Within (2010)
Reviewed by The Foywonder
Starring Mia Ford, Sammi Hanratty, Lori Heuring, Sam Jaeger, Brent Sexton, Stacy Haiduk
Directed by Hanelle Culpepper
If you’re reading this right now, I am pretty certain you are about to be a witness to history. I am about write a line that I am almost positive has never been uttered before in the annals of English language. Are you ready? Here it goes.
The horror movie that premiered on the Lifetime Network this past weekend was actually pretty good.
Shocking, I know. I can’t believe I just wrote it either. I hope nobody fainted.
Within owes much of its success to the two child actresses at the center of the story. Mia Ford has the key role as Rachel, a nine-year-old girl who sees dead people – sinister looking dead people. These dead people appear with pale skin, darkened eyes, and sometimes boasting grotesque bodily wounds that indicate they did not die of natural causes. These dead people appear in the direct vicinity of people that do very bad things, such as the man that gunned down her mother right in front of her.
As you can imagine, seeing evil spirits, having watched her mother get murdered before her very eyes, and now moving to a new town has left Rachel feeling emotionally wounded, unnerved, and like a social outcast. Ford is up to the challenge of playing her with a realistic mix of sadness and skittishness.

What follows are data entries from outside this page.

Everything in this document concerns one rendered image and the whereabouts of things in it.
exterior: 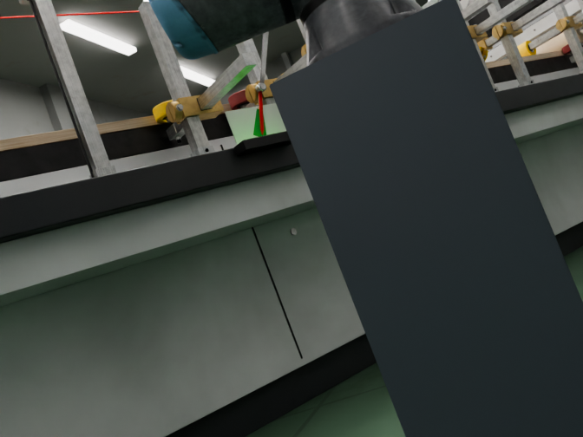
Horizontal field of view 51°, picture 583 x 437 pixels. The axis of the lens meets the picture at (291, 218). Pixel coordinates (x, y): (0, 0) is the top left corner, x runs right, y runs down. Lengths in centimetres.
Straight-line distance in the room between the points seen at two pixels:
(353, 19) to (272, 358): 111
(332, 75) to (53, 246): 77
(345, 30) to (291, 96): 11
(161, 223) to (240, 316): 40
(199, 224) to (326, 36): 74
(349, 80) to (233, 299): 102
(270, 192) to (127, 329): 49
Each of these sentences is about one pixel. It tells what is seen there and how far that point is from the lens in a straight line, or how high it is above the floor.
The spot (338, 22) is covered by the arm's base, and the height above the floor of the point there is 65.
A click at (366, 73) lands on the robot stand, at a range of 78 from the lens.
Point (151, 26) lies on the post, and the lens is 163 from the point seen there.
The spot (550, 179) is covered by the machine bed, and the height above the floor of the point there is 33.
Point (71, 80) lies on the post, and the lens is 148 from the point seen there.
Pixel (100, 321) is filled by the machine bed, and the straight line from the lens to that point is 156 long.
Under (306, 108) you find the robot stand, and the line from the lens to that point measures 79.
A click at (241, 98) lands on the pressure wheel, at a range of 183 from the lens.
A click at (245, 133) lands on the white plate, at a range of 159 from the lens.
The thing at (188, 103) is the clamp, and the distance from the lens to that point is 155.
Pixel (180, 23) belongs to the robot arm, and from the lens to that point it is 90.
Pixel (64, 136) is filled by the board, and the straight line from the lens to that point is 166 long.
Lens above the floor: 37
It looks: 4 degrees up
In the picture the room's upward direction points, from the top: 21 degrees counter-clockwise

The real standout to me was Sammi Hanratty as Rachel’s new deviously passive-aggressive best friend whether she wants her to be or not, Michelle. Cheery, pushy, overly friendly one moment and seething with hostility the next, displaying a morbid fascination with death and the pain inflicted upon others, blackmailing Rachel into hanging out with her, with an older sister who practically flees in terror whenever they end up in the same room, something just isn’t right with this young Michelle. Is she just a little unbalanced, a full-fledged sociopath in the making, or does that unfriendly apparition of Michelle’s deceased sister that keeps appearing indicate a greater evil within? Whatever the reason, when your new best friend gets mad at a girl on a bicycle and hands you some barb wire, expecting you to hold up your end of a neck-high clothesline, it’s definitely time to get some new friends and perhaps maybe call the cops.

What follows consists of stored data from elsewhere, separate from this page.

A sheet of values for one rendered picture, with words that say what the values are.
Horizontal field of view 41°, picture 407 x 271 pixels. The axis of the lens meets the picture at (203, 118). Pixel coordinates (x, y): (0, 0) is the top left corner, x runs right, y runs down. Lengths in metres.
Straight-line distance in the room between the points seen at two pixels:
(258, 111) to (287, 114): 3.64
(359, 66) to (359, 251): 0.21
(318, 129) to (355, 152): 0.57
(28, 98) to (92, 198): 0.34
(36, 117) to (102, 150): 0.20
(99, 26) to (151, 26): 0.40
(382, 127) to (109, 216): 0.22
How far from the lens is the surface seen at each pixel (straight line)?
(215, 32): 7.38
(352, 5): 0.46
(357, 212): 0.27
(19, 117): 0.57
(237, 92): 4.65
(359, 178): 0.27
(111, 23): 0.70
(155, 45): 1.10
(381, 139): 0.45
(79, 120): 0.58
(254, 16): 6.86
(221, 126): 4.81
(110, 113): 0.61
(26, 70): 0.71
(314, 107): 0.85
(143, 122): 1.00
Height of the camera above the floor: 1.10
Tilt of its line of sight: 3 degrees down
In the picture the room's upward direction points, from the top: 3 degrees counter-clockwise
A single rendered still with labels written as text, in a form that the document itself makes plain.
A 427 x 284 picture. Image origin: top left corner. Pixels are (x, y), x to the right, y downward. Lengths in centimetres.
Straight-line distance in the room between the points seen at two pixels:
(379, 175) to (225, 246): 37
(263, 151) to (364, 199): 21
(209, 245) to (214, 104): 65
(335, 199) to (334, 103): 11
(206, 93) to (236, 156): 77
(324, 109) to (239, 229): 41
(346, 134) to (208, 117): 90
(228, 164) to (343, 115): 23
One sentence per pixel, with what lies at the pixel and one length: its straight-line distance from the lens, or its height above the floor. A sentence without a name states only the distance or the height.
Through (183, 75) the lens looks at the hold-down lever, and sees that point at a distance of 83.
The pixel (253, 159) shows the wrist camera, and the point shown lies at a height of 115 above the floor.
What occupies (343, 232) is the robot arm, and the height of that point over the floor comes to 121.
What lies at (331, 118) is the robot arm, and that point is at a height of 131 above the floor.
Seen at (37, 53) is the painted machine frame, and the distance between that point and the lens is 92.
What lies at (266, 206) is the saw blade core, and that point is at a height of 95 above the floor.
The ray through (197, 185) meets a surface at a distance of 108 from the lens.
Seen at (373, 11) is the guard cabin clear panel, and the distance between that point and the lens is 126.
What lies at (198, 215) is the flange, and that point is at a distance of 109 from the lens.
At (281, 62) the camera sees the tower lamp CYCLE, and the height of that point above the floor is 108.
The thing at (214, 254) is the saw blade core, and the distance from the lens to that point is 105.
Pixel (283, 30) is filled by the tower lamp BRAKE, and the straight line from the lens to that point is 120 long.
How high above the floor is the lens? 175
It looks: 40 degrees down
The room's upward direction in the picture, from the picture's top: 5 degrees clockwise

What makes the performances of Ford and Hanratty most impressive is that one or both of them are in almost every scene. Aside from Lori Heuring (The In Crowd, 8MM 2) as the schoolteacher who takes special interest in Rachel and becomes increasingly frustrated by Michelle’s behavior, particularly when it comes to matters of her own baby brother who vanished years earlier, the focus is on the two little girls, and the adults are supporting characters. Within rests on their shoulders, and they prove up the task of carrying a film. So if you’re a member of the cast of Twilight, take note that you all just got out-acted by two pre-teen girls in a Lifetime Network movie.
While I personally didn’t find Within all that scary, I appreciated that Hanelle Culpepper directed the movie with that slow burn vibe reminiscent of those moody made-for-television supernatural chillers from the Seventies, many of which still hold up today. Within is more effective when it just lets the tension build and isn’t going for quick jolts like so many modern horror flicks. The negative trade-off to this being that the movie is so patient in setting things up that when the payoffs do come, there’s a rushed nature to it all. The second half is a bit jumpy and feels needlessly hurried at times. Kind of makes me wonder if Lifetime trimmed some scenes to fit it into the TV time slot.
I did find it a bit hard to believe nobody else picked up on Michelle’s wickedness because she’s not always subtle about it. One would also think a father showing up at his daughter’s elementary school to take her out of class and all but dragging this screaming little girl out of the classroom in a fit of rage, horrifying her classmates in the process, would set off major alarm bells with the teacher and lead to a visit from Social Services.
On the plus side the stage is set for a potential romance between Rachel’s widower father and her recently divorced schoolteacher, a romance the movie does not waste time developing.
In a loopy sort of way you could almost look at Within as the Lifetime Network equivalent of one of those Syfy channel “versus” movies. What we have here is essentially The Sixth Sense vs. The Bad Seed. This could possibly lead to a whole new trend in Lifetime Network original filmdom following in Syfy’s footsteps. Perhaps next we’ll get the Lifetime Network original movies Breast Cancer vs. Eating Disorder or Mega Adulterer vs. Super Wife Beater.